**Problem description:**
Both the line containing "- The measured" and the line containing "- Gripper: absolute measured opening" belong to the span. Output exactly that span from the listing below, and nothing outside it.

════════════════

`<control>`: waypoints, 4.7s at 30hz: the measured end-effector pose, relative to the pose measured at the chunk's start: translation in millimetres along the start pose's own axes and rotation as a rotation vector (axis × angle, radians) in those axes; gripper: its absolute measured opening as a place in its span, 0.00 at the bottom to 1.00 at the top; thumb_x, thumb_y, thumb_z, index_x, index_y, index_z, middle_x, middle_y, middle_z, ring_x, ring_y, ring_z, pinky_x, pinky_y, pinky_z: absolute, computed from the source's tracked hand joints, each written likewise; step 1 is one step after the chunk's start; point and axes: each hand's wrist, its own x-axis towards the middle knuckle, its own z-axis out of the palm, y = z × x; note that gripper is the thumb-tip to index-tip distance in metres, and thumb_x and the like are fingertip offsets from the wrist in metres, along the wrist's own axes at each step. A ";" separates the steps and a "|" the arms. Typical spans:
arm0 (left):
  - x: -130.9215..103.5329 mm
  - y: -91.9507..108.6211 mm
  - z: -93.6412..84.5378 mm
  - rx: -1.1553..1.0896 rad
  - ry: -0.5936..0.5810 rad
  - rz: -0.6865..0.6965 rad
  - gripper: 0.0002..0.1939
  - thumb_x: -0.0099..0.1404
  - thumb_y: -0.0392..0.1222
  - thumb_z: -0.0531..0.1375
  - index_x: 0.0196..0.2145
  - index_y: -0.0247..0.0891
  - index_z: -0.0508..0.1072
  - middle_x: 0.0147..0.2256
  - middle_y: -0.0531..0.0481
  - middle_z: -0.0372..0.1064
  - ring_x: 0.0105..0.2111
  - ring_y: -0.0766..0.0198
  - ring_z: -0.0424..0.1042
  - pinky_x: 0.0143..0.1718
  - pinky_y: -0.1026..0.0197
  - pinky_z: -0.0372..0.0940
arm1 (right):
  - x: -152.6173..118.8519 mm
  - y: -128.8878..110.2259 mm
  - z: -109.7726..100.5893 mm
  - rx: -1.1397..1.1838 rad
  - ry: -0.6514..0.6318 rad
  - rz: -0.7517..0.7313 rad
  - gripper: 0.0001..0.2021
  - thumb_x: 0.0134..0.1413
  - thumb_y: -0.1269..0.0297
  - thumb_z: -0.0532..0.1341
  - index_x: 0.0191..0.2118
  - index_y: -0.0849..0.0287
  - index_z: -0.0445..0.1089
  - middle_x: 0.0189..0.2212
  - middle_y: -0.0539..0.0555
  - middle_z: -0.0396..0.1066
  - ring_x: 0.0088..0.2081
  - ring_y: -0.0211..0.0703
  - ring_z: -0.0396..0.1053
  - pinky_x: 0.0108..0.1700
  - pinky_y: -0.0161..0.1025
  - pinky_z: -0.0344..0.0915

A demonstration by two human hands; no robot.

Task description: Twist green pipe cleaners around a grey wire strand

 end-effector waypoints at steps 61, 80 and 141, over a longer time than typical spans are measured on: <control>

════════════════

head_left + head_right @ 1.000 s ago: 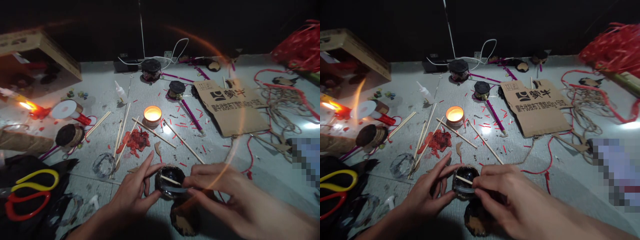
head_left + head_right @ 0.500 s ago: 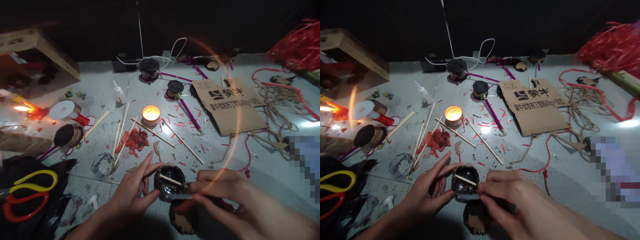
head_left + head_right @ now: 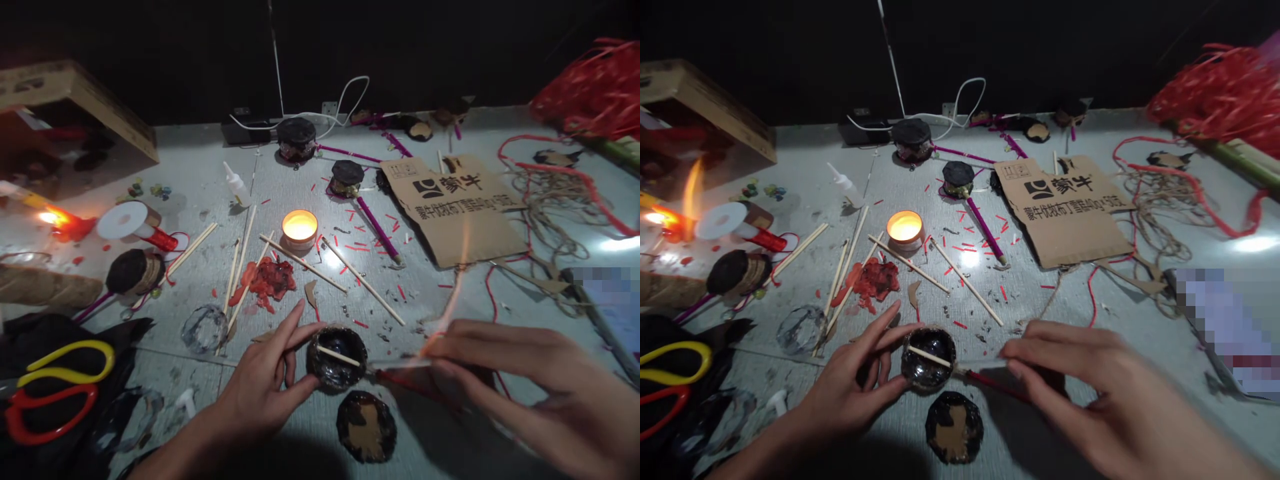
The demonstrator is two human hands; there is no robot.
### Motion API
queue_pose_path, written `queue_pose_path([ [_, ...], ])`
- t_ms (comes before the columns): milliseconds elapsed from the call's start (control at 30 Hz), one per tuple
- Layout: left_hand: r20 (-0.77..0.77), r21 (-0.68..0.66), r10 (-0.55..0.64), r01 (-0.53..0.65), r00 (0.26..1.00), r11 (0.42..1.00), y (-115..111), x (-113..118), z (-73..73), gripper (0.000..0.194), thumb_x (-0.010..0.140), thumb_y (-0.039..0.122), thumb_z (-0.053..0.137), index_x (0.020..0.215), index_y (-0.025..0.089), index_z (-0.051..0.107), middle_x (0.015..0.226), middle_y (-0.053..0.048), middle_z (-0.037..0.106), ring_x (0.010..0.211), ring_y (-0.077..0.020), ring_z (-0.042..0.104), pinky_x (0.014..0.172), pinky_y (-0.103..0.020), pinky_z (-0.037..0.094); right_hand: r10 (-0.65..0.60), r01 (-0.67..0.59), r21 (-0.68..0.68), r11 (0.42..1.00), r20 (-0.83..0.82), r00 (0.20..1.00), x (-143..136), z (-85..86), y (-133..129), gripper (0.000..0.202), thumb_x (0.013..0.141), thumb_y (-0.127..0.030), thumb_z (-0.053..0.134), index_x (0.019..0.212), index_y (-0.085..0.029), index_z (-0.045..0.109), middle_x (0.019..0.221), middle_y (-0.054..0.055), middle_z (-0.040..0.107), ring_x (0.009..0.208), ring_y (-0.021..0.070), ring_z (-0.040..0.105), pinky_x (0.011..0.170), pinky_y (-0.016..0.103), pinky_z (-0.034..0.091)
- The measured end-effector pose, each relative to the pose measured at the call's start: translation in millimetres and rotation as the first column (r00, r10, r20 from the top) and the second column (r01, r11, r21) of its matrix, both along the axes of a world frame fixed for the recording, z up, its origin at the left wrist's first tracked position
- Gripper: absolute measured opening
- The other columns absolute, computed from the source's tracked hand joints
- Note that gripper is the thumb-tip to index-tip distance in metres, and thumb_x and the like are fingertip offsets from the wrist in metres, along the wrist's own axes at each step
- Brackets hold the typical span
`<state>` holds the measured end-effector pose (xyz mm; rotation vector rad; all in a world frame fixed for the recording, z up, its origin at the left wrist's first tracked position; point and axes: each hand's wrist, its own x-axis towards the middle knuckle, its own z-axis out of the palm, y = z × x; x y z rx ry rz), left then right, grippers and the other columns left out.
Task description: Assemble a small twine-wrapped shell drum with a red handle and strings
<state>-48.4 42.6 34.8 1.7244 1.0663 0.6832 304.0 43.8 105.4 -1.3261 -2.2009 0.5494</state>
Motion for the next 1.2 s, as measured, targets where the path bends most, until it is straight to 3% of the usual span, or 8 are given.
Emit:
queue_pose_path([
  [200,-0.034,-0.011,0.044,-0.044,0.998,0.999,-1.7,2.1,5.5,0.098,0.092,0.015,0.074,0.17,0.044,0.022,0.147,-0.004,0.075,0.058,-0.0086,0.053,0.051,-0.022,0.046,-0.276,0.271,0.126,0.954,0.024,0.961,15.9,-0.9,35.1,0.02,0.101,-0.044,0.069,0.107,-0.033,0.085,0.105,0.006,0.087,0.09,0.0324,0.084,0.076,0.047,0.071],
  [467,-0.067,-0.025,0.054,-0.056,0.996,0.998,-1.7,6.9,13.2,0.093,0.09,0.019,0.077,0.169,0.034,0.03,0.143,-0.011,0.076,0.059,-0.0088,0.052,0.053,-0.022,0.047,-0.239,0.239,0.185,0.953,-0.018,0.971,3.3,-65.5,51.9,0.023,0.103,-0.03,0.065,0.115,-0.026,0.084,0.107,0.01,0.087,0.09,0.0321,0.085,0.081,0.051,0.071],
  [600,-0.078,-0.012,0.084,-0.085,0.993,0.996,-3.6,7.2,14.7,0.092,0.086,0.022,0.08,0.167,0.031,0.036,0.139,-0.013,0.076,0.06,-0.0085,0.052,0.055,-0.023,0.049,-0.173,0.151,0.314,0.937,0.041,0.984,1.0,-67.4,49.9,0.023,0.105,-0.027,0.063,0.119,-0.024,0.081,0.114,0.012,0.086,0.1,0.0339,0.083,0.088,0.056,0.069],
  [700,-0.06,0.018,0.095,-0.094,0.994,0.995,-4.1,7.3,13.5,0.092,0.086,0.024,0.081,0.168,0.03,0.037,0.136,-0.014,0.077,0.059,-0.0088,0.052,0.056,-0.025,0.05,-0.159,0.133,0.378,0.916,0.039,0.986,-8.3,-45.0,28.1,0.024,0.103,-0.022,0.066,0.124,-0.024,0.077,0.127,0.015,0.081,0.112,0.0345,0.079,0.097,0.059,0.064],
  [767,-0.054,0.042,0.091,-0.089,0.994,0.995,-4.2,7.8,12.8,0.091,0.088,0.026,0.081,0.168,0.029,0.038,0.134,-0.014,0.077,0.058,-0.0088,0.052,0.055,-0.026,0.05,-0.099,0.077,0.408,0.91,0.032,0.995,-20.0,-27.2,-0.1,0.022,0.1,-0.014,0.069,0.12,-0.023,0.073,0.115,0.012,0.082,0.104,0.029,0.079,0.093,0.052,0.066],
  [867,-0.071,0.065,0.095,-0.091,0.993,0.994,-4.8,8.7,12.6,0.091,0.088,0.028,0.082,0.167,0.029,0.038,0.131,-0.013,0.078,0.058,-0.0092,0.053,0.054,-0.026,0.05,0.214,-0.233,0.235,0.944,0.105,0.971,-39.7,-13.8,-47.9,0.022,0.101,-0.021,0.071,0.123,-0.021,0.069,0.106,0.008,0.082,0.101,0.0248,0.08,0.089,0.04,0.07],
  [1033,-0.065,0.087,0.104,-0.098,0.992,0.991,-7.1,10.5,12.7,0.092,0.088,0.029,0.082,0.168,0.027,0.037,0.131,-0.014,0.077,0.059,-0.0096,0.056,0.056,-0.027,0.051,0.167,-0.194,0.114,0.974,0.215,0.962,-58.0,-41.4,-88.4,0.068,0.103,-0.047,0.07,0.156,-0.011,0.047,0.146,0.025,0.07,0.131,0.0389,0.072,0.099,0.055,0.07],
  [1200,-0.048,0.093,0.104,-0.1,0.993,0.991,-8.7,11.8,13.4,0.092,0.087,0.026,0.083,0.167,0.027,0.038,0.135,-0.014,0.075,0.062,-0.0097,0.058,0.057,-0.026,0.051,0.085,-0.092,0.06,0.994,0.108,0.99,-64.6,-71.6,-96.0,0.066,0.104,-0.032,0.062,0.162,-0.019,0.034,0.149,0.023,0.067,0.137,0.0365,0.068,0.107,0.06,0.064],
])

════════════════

**Exercise result:**
- The measured end-effector pose, each relative to the pose measured at the call's start: translation in millimetres and rotation as the first column (r00, r10, r20 from the top) and the second column (r01, r11, r21) of its matrix, both along the axes of a world frame fixed for the recording, z up, its origin at the left wrist's first tracked position
- Gripper: absolute measured opening

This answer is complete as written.